Problem statement: Repeat the data exactly. Pictures are not part of the copy.

Data segment:
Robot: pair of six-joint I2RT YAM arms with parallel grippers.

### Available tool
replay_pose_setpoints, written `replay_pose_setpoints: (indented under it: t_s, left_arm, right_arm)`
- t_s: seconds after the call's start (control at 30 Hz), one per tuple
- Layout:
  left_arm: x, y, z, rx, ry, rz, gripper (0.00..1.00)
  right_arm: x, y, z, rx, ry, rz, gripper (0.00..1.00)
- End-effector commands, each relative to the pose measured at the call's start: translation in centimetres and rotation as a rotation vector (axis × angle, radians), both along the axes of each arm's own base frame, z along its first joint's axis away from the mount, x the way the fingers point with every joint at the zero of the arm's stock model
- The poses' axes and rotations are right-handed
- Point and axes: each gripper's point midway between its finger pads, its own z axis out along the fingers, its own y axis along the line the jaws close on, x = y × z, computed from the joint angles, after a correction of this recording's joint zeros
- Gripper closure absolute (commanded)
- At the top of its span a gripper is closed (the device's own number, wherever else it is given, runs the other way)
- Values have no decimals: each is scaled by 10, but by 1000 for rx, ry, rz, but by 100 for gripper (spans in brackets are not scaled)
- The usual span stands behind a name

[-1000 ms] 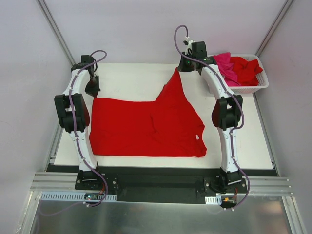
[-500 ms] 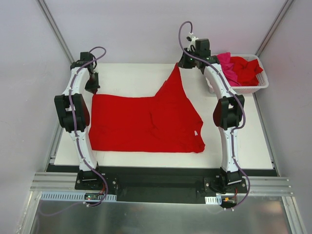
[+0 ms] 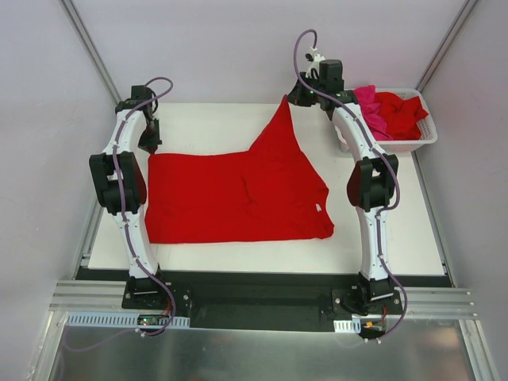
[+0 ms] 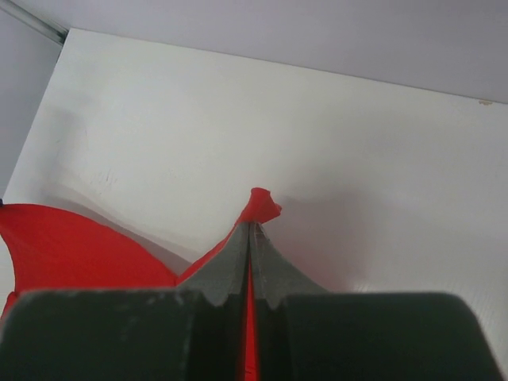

Solution to the problem:
Robot: pair of six-joint I2RT YAM arms with parallel grippers.

### Available tool
replay_pose_setpoints, written `replay_pose_setpoints: (indented under it: t_s, left_arm, right_arm)`
- t_s: seconds after the call's start (control at 30 Hz), one per tuple
- Layout:
  left_arm: x, y, z, rx, ry, rz, gripper (0.00..1.00)
  right_arm: x, y, z, rx, ry, rz, gripper (0.00..1.00)
- End-effector commands, each relative to the pose measured at the call's start: translation in centimetres and rotation as a rotation vector (axis × angle, radians), both along the axes of each arm's own base frame, z along its first joint's axis away from the mount, x the way the fingers point with every joint at the zero of the arm's stock model
- The poses' axes and rotations are right-handed
- Point and axes: each gripper's point midway between its finger pads, its own z axis out along the fingers, its own y axis along the line the jaws close on, x = y × z, computed from the joint angles, after a correction of this recording's joint zeros
- Gripper closure absolute (commanded)
- At the top of its span a gripper is closed (the device's own number, wherever else it is given, runs the other way)
- Values have no decimals: each is scaled by 10, but by 1000 for rx, ry, rz, but by 100 for gripper (spans in brackets are not scaled)
- The usual span stands behind a name

[-1000 ms] 
[-500 ms] 
[+0 ms] 
[+0 ms] 

That completes the answer to this exercise.